Work to complete
Could you write out the lines below exactly, beginning with the first and finishing with the one that contains "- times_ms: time"?

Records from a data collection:
++++++

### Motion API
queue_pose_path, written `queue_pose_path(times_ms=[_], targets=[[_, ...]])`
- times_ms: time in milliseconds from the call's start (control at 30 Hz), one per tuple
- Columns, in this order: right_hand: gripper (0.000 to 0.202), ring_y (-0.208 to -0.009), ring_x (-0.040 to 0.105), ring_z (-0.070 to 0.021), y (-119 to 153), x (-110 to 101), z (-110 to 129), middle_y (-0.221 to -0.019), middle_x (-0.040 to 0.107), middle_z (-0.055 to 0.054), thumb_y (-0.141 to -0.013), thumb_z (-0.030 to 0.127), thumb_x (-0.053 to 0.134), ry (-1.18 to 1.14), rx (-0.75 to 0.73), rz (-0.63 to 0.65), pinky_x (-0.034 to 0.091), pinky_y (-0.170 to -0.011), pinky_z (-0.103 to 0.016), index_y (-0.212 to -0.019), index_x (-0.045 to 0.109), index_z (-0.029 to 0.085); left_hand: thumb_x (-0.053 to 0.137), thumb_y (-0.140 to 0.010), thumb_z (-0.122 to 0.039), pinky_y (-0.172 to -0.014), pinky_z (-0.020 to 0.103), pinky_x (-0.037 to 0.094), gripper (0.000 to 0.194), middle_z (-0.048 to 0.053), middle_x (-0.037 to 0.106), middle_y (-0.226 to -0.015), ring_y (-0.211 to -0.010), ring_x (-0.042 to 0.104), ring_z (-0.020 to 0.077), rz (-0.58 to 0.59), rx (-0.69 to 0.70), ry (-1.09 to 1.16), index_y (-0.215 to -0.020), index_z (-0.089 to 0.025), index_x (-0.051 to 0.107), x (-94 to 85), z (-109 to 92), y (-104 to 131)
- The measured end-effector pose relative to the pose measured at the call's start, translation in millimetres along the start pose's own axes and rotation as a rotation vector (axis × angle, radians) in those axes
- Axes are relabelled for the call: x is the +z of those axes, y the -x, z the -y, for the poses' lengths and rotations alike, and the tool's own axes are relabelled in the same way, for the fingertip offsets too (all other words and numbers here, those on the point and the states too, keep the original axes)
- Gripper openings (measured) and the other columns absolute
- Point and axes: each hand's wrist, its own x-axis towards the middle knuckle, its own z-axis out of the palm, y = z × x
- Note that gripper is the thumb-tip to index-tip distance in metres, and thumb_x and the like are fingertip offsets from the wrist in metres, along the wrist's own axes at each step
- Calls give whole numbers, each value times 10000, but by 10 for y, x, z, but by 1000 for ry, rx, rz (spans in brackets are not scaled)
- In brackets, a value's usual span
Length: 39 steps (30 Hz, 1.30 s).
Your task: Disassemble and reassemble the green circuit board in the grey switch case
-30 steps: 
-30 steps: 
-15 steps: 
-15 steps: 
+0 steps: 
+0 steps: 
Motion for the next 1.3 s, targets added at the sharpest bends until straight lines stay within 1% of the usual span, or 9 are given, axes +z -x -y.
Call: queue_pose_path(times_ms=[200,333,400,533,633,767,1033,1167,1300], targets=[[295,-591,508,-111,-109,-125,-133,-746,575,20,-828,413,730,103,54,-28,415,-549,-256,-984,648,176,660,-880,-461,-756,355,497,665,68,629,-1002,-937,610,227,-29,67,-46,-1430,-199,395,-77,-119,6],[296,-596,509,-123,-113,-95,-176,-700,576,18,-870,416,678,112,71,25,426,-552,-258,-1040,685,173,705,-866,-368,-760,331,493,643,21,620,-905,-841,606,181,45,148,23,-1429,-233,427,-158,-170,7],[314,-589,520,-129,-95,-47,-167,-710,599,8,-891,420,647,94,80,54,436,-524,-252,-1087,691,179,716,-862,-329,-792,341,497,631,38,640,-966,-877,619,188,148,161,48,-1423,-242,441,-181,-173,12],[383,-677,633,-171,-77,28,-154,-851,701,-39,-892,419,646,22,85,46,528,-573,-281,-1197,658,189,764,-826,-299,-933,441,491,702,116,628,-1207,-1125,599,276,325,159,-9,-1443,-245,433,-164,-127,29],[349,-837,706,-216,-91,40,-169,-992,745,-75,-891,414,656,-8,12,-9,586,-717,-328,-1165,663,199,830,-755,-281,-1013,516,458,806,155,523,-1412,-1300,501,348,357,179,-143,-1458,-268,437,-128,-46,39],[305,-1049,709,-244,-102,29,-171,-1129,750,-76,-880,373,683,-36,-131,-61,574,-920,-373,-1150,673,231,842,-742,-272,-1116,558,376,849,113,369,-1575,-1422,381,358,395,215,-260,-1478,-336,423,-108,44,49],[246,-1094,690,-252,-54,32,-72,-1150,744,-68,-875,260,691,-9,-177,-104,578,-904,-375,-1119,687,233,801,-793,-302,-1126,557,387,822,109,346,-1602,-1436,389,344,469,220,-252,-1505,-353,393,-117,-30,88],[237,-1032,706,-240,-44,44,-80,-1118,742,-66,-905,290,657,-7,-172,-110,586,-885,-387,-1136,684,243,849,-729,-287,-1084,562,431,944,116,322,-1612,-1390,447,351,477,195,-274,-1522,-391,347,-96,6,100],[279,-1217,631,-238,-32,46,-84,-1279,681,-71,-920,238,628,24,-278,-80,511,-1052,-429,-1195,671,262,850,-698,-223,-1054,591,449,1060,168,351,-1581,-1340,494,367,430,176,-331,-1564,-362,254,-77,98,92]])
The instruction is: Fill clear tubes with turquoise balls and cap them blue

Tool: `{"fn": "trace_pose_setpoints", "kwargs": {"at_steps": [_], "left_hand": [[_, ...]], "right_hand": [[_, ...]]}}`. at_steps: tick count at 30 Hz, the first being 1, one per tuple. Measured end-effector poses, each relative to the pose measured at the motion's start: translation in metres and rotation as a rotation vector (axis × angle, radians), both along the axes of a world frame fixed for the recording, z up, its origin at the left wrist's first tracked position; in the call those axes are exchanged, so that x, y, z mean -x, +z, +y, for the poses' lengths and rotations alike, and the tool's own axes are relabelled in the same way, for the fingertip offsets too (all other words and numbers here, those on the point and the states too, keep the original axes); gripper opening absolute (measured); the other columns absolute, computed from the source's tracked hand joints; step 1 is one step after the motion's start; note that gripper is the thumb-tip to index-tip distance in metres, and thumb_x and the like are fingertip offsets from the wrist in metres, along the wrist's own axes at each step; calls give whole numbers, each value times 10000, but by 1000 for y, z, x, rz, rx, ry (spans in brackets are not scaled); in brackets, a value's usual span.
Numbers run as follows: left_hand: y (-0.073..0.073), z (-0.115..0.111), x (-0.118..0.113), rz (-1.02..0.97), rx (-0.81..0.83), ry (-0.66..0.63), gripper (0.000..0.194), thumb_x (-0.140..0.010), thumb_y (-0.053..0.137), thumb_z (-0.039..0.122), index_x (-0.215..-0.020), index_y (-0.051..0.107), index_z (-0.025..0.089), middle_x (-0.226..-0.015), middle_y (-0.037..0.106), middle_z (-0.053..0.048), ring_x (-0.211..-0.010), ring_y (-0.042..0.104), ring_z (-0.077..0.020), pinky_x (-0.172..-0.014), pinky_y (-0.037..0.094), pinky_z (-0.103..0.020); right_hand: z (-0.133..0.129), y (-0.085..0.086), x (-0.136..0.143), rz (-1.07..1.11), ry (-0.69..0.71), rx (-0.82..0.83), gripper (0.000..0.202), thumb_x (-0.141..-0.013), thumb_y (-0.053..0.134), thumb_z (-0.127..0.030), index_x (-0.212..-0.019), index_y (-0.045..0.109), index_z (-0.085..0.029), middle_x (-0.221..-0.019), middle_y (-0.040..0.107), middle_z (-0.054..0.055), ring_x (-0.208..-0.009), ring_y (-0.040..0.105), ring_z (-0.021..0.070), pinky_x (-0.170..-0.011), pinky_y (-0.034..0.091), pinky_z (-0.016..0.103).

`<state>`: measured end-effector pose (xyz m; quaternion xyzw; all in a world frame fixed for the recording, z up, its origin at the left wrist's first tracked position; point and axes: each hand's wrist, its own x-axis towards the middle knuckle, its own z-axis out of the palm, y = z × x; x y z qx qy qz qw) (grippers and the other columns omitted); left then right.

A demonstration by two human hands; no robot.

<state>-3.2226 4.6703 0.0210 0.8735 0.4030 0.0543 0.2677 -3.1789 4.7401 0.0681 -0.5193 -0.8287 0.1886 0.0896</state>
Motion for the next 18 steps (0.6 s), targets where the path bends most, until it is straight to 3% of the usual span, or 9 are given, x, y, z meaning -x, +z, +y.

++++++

Task output
### Motion API
queue_pose_path, written `queue_pose_path(times_ms=[_], targets=[[_, ...]])`
- times_ms: time in milliseconds from the call's start (control at 30 Hz), one per tuple

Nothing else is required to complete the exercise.